Part of me is happy that Parenthood dealt with this topic. Tension and judgment concerning prenatal dieting choices is pervasive, and the show’s nod to this issue evidences the female writers and producers behind the scenes. Yet, the “blame game” framing is too obvious, and its execution was forced. Later in the episode, we learn that Zoe is grateful to have Julia looking after her—so why was she so upset?
Well, because women always get mad at each other over this stuff, or so the media likes to remind us.
When it comes to prenatal health in pop culture, intra-female cattiness is a typical storyline. Foregrounding the fights between women draws attention away from the societal forces that are, ultimately, largely responsible. For example, as I discussed in my post about breastfeeding, health recommendations don’t take into account barriers to breastfeeding, especially for women who work. Similarly, media coverage of the “scientific findings” concerning health during pregnancy rarely mentions the practical difficulties of following science’s clear-cut recommendations. Unjust work policies, medicaid restrictions, and access to healthcare are chronically overlooked—leaving women themselves to bear the brunt of the blame.
In the grand scheme of things, the sushi dilemma is class-specific and not our biggest problem. But what about stress and diabetes? These are two of the most important health factors for pregnant women, and yet millions lack access to prenatal care, healthy foods, and healthy working environments. The media fails to connect these dots, instead blaming women. This New York Times piece on the negative health outcomes of stress during pregnancy talks about cortisol, but most certainly doesn’t mention the role of socioeconomic factors. Michelle Obama’s “Let’s Move!” campaign emphasizes the importance of healthy foods and exercise, but has only this to say about factors that are outside a mom’s control: “The new law and regulations make sure that more mothers have access to services they need to ensure a healthy pregnancy.” This is a reference to The Affordable Care Act, which in fact does not ensure that women have access to prenatal care. Given the media’s emphasis on cortisol rather than access to care, it’s no surprise that clinical trials are now underway to test the effectiveness of giving Metformin, a common diabetes drug, to pregnant women in an effort to prevent obesity in her offspring. This solution is profitable to the pharmaceutical industry, yet does nothing to address the underlying causes—many of them poverty-related—of obesity and diabetes.
All this and much, more more is why I wish Parenthood had drawn attention to the failures of our healthcare system instead of Zoe’s defensiveness. “But … didn’t your doctor tell you about mercury and tuna?” Julia could have said. “Well, no … my insurance only allows three appointments during my pregnancy, and they never told me anything about diet restrictions,” Zoe could have replied. (If you don’t think that makes for an interesting story line, imagine Julia storming into Zoe’s doctor’s office, all full of righteous indignation.)
The blame game is not only misleading, it’s also dangerous. Child and Family Services can take children away based on what their guardian feeds them. Custody battles over children include scrutiny of what mom and dad are feeding the kids. I wish we would talk about the food deserts in low-income neighborhoods instead of taking children away from their parents, who often have limited options when it comes to nutrition. (Read this recent investigation that uncovered corrupt federal support of infant formula-making and “food additive” companies.)

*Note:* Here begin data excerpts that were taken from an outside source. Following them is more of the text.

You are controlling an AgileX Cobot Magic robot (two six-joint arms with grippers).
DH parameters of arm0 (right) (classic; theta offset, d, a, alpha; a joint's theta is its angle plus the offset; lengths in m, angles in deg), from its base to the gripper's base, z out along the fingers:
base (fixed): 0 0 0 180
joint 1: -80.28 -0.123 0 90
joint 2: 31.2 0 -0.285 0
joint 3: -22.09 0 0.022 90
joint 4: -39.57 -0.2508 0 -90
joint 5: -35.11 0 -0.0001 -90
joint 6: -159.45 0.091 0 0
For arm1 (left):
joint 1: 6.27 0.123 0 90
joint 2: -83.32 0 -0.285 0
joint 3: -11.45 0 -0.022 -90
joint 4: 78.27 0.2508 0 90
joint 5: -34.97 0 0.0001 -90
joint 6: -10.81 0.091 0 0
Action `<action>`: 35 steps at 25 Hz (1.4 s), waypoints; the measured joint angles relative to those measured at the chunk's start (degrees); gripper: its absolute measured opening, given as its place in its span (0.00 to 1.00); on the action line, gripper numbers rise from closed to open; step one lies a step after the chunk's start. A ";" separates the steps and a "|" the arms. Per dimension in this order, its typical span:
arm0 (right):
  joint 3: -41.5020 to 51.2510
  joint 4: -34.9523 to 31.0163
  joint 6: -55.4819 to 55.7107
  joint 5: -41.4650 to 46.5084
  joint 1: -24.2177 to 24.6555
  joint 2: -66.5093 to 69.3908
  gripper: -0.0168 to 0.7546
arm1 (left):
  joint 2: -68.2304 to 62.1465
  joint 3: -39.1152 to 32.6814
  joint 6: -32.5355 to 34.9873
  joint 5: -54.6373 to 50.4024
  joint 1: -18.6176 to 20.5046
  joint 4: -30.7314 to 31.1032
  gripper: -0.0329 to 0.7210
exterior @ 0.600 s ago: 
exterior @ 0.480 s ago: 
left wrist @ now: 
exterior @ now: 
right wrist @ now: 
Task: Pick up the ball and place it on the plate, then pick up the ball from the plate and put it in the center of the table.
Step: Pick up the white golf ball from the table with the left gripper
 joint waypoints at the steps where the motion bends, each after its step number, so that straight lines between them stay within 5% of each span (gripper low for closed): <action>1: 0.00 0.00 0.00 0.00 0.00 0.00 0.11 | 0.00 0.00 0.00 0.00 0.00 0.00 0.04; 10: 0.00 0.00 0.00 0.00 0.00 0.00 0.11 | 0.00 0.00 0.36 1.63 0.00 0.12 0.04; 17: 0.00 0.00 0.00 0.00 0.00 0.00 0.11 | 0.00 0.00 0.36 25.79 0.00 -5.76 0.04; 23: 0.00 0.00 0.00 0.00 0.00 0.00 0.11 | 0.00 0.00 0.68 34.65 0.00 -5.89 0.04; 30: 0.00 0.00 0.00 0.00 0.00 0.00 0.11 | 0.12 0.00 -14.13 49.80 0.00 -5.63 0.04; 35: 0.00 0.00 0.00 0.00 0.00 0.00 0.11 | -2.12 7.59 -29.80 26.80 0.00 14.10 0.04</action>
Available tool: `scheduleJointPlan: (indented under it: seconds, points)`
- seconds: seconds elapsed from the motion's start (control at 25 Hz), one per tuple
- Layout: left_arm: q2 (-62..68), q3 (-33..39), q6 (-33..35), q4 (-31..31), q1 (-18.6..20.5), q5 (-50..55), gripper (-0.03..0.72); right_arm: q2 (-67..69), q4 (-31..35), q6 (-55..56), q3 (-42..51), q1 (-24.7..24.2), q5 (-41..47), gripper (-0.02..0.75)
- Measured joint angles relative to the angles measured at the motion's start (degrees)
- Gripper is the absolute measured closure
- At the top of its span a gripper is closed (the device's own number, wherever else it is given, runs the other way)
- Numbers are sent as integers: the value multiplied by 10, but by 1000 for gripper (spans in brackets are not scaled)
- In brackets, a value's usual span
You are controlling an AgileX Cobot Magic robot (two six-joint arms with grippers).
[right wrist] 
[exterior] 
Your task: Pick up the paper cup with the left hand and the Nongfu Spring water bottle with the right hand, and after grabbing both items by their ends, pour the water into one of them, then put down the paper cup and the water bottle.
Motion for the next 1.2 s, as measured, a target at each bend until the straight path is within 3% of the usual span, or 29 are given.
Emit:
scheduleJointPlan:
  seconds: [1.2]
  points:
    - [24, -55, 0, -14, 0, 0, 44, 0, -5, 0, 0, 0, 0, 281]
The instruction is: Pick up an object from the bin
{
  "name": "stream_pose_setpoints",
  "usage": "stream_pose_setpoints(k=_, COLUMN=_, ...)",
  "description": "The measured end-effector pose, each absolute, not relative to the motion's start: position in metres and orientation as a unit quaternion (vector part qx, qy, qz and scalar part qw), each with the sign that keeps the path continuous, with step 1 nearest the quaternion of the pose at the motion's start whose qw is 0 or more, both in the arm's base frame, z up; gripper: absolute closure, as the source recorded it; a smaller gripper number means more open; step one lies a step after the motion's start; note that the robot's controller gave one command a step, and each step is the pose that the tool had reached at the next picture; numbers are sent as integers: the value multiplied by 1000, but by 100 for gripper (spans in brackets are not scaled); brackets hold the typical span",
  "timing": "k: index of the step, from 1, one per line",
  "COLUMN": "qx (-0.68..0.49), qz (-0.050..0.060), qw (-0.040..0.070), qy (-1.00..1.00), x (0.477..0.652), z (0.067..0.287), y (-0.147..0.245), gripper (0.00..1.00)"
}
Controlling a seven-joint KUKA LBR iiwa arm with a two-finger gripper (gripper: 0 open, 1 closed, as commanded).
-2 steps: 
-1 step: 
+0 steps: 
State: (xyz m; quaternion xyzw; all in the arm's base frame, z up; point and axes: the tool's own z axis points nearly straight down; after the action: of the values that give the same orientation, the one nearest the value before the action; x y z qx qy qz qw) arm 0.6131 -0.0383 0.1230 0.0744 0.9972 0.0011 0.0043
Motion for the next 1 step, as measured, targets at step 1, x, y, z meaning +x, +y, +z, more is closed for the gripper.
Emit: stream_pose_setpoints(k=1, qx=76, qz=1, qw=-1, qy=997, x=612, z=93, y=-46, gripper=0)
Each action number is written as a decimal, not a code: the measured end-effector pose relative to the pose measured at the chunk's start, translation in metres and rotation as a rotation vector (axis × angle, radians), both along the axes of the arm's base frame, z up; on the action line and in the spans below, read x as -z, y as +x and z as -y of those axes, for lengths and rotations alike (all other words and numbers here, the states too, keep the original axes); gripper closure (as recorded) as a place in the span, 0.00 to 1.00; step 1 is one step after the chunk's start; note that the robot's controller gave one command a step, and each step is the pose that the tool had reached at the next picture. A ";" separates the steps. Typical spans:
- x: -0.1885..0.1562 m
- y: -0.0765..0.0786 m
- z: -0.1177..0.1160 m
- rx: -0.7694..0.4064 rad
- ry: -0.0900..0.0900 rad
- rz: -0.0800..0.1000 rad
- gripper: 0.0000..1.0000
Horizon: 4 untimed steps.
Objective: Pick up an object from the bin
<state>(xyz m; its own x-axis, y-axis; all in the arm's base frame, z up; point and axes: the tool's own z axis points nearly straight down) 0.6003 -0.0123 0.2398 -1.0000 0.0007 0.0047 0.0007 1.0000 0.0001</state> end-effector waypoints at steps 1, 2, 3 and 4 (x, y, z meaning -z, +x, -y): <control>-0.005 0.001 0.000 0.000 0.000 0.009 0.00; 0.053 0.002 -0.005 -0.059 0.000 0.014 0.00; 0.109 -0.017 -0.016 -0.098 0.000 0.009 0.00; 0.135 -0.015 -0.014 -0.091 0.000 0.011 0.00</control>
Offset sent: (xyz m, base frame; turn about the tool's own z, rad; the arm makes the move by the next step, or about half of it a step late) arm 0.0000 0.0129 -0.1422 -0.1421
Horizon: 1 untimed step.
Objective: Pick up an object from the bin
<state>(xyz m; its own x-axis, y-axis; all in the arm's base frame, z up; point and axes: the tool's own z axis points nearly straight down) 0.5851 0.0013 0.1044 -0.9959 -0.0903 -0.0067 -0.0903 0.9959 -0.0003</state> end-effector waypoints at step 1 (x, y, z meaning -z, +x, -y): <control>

When this stripe of policing extends into the pre-birth period, I really get scared. Yesterday, Mississippians voted on Initiative 26, the “Personhood Amendment” that would have defined life as beginning the moment an egg is fertilized. This (defeated!) amendment would have made abortion, intrauterine birth control devices, and the morning after pill illegal. Depending on its interpretation, it could have rendered all birth control illegal. But the implications don’t stop there. All pregnant women would be potential murderers. A woman who suffers a miscarriage could be arrested (this has happened), and her eating and drinking habits during pregnancy could be scrutinized. She ate tuna? Sounds like criminal negligence.
In related news, has anyone else noticed how Zoe fits the “Powerless Surrogate” trope? Her character isn’t fleshed out, but she seems kinda pathetic and kinda bohemian. She wears black nail polish—is this a clue about something?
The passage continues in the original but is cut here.